A couple years ago, Indonesia began imposing sovereignty over its natural resources by instituting a ban on nickel ore exports two years earlier than expected. The pandemic panic immediately followed and a plunge in global demand for numerous raw materials triggered a myriad of problems.
Indonesia is now planning a ban on tin, bausite, and copper ore exports by 2024. After the Indonesian president began making the announcement at various forums, the price of tin rose at a quickened pace after breaking above its previous high from the spring of 2019. Indonesia has been a major exporter of metal ores to mostly Asian countries and is in the process of shifting trade policies to attract investment in mainland resource processing and downstream industries, as well as improving its trade and account balances.
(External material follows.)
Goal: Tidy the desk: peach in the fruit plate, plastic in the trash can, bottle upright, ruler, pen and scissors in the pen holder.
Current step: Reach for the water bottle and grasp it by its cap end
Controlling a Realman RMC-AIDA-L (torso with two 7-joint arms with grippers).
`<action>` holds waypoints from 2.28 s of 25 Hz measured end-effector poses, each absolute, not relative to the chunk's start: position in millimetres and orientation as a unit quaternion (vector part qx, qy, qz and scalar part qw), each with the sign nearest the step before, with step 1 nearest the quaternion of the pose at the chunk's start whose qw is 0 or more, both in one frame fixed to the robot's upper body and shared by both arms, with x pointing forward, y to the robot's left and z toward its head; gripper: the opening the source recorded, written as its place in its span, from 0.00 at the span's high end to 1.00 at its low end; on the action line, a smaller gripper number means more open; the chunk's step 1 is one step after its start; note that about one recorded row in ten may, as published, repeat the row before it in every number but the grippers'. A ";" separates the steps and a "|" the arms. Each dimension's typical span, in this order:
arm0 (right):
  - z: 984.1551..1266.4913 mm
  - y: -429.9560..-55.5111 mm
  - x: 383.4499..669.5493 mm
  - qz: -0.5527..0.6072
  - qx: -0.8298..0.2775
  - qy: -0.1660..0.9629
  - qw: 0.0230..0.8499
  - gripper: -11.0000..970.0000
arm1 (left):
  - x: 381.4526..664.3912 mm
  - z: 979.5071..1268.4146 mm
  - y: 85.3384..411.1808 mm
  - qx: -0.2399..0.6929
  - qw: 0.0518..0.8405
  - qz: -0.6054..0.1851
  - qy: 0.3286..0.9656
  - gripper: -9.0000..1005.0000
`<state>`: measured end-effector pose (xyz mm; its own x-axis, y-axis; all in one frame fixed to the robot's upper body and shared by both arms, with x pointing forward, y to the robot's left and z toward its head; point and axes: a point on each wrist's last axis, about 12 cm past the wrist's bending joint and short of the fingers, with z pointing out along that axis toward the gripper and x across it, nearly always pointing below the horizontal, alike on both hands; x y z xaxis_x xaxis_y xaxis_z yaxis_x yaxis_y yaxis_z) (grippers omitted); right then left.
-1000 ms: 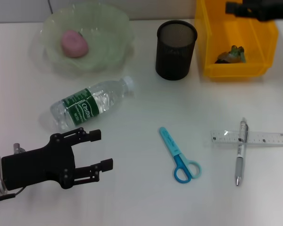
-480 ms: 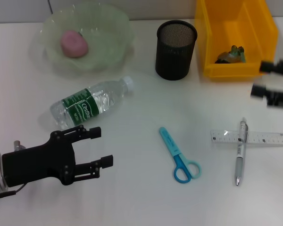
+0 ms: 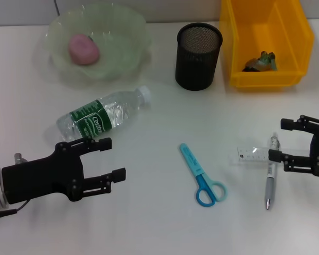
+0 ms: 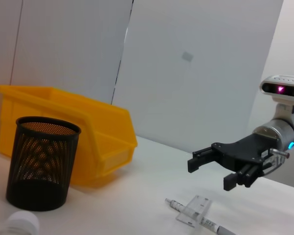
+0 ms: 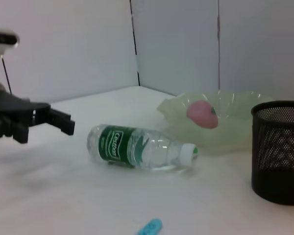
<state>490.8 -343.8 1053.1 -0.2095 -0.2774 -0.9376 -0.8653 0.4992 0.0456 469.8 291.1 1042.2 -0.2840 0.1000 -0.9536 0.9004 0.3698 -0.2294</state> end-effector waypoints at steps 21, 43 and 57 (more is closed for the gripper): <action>1053.9 -340.9 485.9 0.316 -0.398 0.707 0.492 0.14 | 605.2 1174.8 223.8 0.449 0.352 -0.357 0.739 0.20; 1057.4 -343.4 483.8 0.321 -0.398 0.705 0.491 0.14 | 637.7 1136.3 145.3 0.456 0.268 -0.099 0.843 0.20; 1059.4 -340.8 486.3 0.326 -0.396 0.705 0.490 0.14 | 635.8 1105.2 146.7 0.457 0.265 -0.072 0.846 0.20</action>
<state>486.3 -340.8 1059.4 -0.2051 -0.2395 -0.9490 -0.8778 0.4739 0.0702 635.8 146.7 1105.2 -0.4426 0.7346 -0.5142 0.8111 0.5725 0.1198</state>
The expected ban on nickel ore and other raw materials has the European Union up in arms and they filed a complaint with the World Trade Organization in Jan. 2021.
Everything you need to know about tin can be found at “A Guide To Tin Production, Use Cases, And Economic Value.” Due to the experience of an earlier than expected ban on nickel exports, investors and foreign industries are rushing to secure their supply of tin and that’s driving the exponential move in price.
Tin price surges past $40,000 after Jakarta jolt – “Indonesia may stop tin exports in 2024 as part of its ambitions to attract investment into downstream processing and manufacturing in the Asian nation, President Joko Widodo said on Wednesday. The news sent the metal, extensively used in the electronics sector, to a fresh record high with three-month contracts topping $40,000 a tonne for the first time ever. Prompt delivery of tin has traded at unprecedented premiums of more than $1,000 a tonne this year, indicating severe supply shortages in the cash market.” – Business Insider, Nov. 2021
An equity focused on tin for the retail investor or trader is iPath Series B Bloomberg Tin Subindex Total Return ETN.
$JJT weekly chart as of Dec. 9, 2021 close…
The exponential surge is evident with the accelerated price action in an Up Channel that followed a breakout from the 2019 topside lateral resistance. Higher Volume has improved liquidity conditions this year but is still running thin on an intraday basis. The 50 Exponential Moving Average (EMA) is rising steadily with price, the DMI-ADX has not rolled over into a negative trend but is somewhat indecisive, and the StochRSI is showing signs of potential upside. My suggestion is wait for a throwback that tests the Up Channel’s lower trendline and see how the price action and indicators react before risking any capital. The next level of price support to trade a pivot is wherever the 50 EMA is resting. Caution is advised when trading this stock because the price surge is long in the tooth and intraday liquidity can be thin.